**DESCRIPTION OF THE TASK:** Among the lines of the material below, how many carry the word "target"? Only the number is wanted.

**DATASET CONTENT:**
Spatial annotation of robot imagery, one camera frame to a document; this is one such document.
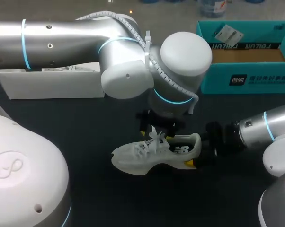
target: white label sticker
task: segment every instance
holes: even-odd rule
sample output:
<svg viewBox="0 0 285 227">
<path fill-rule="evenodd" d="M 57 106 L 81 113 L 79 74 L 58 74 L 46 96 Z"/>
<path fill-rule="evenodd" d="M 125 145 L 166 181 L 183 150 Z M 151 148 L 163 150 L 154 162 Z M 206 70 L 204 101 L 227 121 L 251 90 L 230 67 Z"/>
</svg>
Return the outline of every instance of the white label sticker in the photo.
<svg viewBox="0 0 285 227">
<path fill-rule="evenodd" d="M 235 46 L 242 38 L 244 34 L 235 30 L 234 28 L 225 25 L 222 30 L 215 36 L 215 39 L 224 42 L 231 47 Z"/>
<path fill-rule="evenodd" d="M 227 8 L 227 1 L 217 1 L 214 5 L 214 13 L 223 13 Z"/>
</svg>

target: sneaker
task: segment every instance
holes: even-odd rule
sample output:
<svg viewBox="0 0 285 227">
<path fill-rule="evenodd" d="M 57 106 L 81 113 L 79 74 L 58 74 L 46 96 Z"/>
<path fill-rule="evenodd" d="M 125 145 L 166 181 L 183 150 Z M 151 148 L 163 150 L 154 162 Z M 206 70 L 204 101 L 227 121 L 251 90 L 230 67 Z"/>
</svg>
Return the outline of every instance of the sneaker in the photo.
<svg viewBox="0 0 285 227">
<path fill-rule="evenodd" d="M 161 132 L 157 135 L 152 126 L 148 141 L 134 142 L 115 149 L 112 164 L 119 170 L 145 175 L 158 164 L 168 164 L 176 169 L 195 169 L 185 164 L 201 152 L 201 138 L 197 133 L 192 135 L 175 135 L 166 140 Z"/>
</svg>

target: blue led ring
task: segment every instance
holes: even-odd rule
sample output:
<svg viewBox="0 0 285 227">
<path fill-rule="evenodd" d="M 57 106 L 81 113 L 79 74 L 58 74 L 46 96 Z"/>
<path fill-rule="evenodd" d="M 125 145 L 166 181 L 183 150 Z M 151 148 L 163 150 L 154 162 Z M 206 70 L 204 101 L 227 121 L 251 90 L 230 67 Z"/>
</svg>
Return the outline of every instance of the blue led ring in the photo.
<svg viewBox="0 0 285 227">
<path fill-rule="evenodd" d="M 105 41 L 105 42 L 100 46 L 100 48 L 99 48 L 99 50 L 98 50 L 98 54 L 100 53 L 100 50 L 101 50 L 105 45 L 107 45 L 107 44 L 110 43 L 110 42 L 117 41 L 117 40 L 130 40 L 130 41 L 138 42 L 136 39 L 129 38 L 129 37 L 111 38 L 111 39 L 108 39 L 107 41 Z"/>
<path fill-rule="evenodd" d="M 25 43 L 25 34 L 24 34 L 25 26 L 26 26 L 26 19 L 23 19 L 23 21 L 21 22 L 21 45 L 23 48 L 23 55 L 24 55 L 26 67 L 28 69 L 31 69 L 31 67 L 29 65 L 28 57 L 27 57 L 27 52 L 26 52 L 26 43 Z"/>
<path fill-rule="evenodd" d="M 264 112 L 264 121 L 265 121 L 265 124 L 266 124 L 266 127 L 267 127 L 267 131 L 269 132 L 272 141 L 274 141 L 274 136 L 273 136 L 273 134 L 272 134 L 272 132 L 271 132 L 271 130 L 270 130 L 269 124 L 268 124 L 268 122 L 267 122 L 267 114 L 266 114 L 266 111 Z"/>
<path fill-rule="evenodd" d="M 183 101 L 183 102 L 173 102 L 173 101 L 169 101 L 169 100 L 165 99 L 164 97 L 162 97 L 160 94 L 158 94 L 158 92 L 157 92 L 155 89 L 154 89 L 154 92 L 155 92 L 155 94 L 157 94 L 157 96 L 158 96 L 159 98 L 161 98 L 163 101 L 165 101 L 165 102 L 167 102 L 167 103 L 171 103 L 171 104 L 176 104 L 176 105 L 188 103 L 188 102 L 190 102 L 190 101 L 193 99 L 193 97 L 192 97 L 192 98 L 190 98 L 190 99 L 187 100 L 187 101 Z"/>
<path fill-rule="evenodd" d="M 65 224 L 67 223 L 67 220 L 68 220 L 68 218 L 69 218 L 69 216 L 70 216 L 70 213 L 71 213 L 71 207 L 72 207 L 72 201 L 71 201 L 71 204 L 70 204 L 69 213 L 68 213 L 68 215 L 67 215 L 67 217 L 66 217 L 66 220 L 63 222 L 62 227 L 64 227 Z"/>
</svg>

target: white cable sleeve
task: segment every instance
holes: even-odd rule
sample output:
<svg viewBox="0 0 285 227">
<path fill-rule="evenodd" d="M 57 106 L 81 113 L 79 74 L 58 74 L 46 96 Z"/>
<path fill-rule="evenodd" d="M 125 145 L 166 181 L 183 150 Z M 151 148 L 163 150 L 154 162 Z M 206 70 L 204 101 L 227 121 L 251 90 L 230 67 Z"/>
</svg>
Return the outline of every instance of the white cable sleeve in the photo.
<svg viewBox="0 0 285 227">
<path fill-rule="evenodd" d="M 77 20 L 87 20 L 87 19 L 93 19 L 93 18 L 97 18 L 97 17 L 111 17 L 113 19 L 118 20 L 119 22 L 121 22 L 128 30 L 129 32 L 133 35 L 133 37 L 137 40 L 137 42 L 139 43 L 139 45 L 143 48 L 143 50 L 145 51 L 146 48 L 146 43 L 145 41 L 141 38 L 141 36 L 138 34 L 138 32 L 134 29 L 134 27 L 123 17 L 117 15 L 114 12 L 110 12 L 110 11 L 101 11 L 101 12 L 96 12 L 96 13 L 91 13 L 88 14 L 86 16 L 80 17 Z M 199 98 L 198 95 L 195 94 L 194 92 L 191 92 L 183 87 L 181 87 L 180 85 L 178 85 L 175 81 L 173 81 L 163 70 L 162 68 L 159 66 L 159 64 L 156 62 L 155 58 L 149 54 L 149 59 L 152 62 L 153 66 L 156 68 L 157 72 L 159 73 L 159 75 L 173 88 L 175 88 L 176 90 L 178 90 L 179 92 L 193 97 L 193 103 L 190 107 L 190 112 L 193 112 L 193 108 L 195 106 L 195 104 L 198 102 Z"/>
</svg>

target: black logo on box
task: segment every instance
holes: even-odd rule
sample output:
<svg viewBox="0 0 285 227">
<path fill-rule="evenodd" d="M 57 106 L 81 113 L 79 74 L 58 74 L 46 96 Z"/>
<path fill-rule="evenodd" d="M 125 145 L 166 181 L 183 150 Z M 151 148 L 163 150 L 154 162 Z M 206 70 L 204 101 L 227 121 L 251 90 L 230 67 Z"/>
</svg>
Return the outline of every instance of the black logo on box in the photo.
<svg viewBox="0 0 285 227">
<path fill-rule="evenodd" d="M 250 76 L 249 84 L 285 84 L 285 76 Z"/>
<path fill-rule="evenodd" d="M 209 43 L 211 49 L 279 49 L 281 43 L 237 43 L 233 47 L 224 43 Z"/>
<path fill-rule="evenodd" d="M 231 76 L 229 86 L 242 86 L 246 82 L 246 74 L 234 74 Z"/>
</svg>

**TASK RESPONSE:** 5